- _EXERCISE REQUIREMENTS_:
Search the records below for the word "rubber", then return every line where it appears.

Collected data:
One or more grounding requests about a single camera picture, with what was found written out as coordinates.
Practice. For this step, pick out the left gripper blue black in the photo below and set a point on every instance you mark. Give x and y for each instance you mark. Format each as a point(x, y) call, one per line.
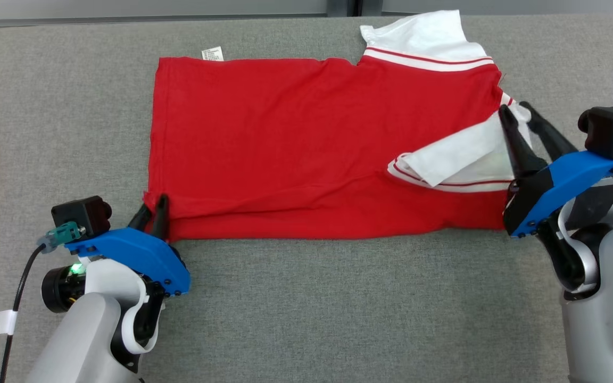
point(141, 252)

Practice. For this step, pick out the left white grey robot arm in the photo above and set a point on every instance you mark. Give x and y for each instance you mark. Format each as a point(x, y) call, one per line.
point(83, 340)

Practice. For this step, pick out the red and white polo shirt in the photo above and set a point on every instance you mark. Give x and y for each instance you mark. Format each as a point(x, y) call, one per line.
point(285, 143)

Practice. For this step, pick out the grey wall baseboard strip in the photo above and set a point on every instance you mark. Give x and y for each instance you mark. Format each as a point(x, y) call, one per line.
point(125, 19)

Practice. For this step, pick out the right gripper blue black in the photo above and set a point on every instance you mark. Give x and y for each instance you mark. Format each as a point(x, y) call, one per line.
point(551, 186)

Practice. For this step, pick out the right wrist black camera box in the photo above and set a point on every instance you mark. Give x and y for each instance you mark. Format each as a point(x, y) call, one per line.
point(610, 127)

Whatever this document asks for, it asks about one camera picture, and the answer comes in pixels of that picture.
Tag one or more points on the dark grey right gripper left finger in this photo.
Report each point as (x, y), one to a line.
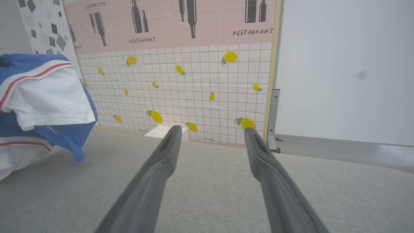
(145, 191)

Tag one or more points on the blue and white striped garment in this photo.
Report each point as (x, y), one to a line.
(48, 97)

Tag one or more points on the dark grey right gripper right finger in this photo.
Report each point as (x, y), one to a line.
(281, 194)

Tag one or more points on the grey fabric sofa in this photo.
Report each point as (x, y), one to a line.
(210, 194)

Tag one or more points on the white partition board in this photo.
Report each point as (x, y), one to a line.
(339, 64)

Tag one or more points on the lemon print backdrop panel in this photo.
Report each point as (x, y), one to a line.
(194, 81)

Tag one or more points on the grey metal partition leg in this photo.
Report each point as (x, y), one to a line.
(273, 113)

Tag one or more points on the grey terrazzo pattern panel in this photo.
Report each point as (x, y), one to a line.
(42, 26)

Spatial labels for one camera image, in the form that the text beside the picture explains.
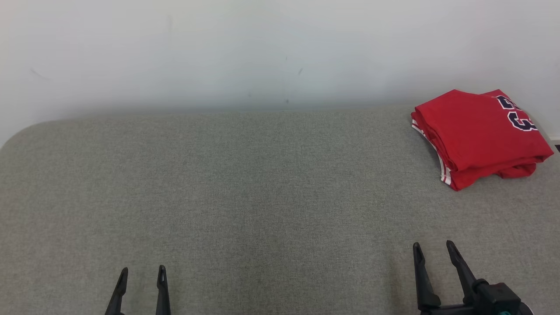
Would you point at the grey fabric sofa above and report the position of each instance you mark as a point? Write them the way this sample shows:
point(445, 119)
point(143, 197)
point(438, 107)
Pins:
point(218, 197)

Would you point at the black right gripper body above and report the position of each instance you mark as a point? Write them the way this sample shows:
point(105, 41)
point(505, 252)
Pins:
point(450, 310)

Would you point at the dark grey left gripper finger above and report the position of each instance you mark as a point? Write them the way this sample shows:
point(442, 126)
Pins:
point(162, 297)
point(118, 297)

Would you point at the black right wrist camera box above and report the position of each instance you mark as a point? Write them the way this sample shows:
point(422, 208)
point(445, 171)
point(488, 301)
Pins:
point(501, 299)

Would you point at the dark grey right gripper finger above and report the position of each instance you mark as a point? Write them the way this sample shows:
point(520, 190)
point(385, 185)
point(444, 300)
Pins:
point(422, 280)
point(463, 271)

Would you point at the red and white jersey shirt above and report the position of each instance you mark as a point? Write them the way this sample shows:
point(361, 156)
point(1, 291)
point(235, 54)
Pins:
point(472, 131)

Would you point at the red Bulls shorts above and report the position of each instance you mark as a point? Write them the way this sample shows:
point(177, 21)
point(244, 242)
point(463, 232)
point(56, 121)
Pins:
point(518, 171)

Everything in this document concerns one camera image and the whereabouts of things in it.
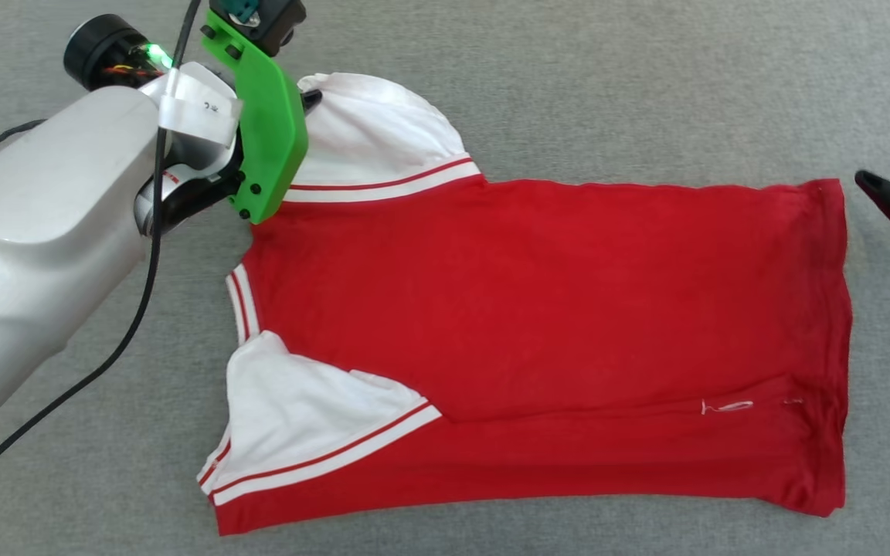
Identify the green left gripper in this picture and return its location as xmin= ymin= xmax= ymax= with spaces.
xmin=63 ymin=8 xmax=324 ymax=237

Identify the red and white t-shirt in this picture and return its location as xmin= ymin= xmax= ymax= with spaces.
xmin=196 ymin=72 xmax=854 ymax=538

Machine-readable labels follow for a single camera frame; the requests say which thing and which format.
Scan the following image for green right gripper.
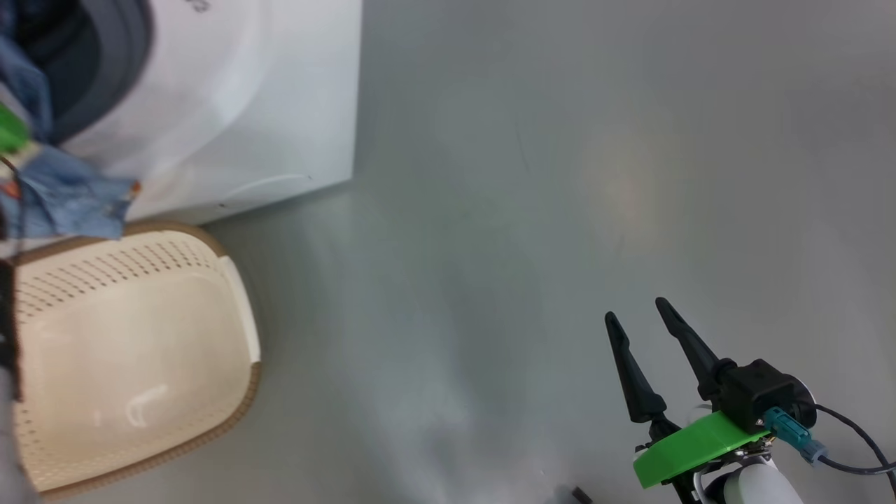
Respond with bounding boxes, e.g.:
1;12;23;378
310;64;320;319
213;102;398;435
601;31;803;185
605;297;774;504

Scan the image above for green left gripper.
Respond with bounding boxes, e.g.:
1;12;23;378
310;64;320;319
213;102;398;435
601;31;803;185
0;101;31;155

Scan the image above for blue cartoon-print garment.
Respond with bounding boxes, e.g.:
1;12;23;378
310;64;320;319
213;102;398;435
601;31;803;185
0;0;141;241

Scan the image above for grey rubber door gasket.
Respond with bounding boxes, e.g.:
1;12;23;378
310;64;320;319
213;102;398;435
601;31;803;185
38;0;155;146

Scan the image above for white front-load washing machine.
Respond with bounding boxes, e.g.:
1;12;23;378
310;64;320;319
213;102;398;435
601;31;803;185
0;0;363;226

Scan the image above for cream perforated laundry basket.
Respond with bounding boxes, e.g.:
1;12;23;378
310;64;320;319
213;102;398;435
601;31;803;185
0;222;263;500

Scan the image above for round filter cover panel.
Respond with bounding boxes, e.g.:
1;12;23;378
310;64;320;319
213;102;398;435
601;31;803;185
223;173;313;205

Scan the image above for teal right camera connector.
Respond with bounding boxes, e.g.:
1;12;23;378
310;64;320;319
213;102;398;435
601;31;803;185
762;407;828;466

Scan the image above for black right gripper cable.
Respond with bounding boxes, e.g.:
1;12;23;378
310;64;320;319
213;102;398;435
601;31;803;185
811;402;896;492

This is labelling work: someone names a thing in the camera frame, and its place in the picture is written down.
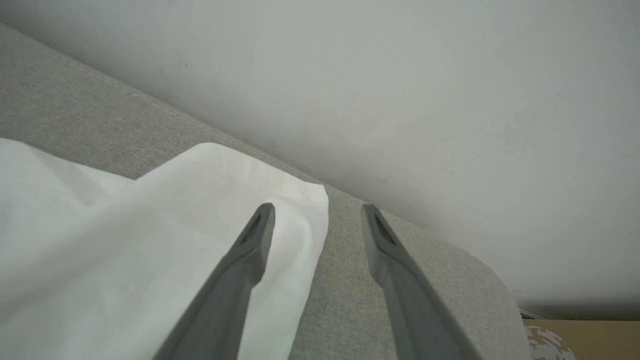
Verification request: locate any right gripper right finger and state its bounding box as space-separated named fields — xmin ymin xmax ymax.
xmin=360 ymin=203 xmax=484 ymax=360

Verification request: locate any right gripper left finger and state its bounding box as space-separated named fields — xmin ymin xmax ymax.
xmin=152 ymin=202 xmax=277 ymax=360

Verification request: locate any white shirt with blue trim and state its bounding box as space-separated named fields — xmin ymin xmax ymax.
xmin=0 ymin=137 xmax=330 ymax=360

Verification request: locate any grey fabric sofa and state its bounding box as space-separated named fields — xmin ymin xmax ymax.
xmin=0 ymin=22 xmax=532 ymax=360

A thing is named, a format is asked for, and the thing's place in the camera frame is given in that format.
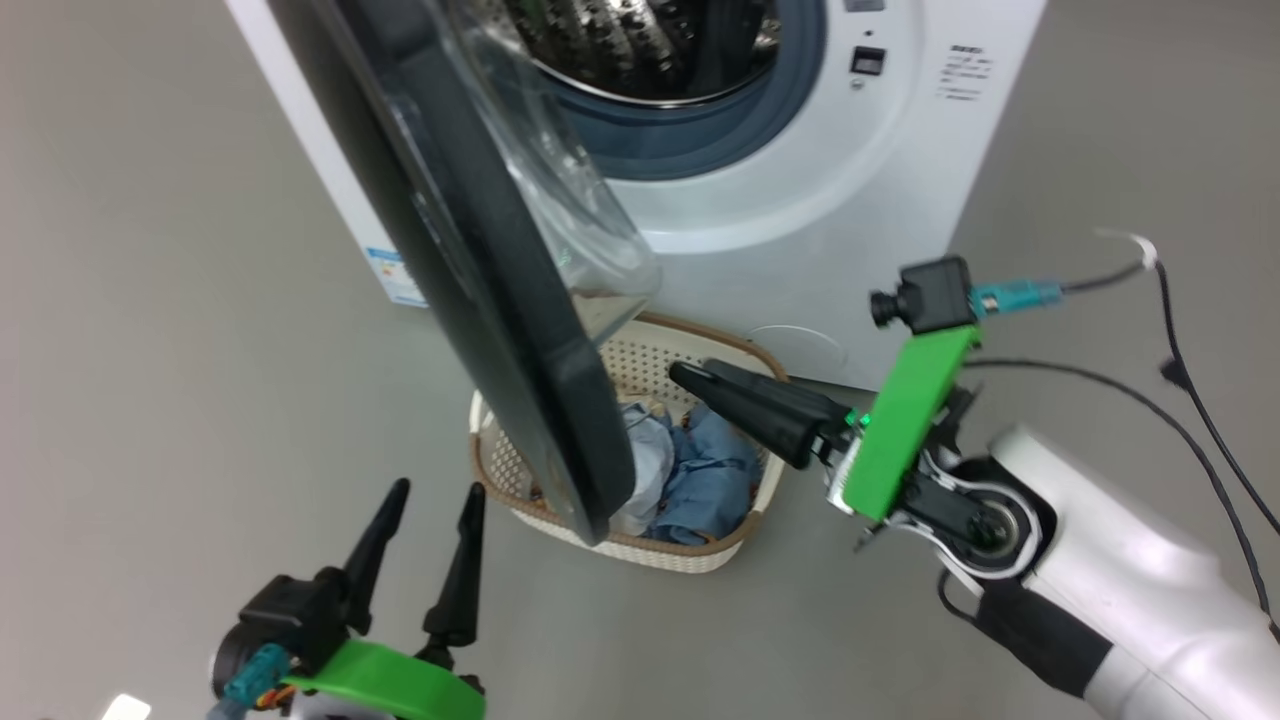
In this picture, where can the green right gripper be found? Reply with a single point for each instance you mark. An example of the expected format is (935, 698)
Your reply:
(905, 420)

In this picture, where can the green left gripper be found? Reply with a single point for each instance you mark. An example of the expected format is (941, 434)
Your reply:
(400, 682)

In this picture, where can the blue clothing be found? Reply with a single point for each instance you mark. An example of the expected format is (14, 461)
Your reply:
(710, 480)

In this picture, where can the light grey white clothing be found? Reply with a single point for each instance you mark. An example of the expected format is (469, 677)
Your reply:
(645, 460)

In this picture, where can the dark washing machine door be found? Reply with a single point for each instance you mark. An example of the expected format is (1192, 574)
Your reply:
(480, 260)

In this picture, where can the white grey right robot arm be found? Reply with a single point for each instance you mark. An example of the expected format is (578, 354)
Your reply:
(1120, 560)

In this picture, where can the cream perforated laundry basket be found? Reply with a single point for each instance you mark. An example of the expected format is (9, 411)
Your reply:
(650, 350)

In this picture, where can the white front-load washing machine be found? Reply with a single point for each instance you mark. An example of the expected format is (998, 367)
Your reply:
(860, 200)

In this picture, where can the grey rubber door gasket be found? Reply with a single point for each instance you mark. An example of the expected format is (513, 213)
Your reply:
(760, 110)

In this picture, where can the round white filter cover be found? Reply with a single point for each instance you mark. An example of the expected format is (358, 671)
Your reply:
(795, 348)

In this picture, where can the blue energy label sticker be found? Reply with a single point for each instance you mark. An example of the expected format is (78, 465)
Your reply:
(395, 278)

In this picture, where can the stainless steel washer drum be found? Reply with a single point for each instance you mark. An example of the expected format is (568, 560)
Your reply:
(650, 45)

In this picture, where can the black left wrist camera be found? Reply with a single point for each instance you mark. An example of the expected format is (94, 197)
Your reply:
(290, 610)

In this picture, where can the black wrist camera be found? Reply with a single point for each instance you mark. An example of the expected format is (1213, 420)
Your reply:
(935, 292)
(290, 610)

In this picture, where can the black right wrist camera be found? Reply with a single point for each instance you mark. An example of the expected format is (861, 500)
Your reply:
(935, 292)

- _EXERCISE SOLUTION_:
Scan the image above for grey rubber door gasket.
In this picture, where can the grey rubber door gasket be found? Reply with a single point for each instance you mark. An example of the expected format is (513, 213)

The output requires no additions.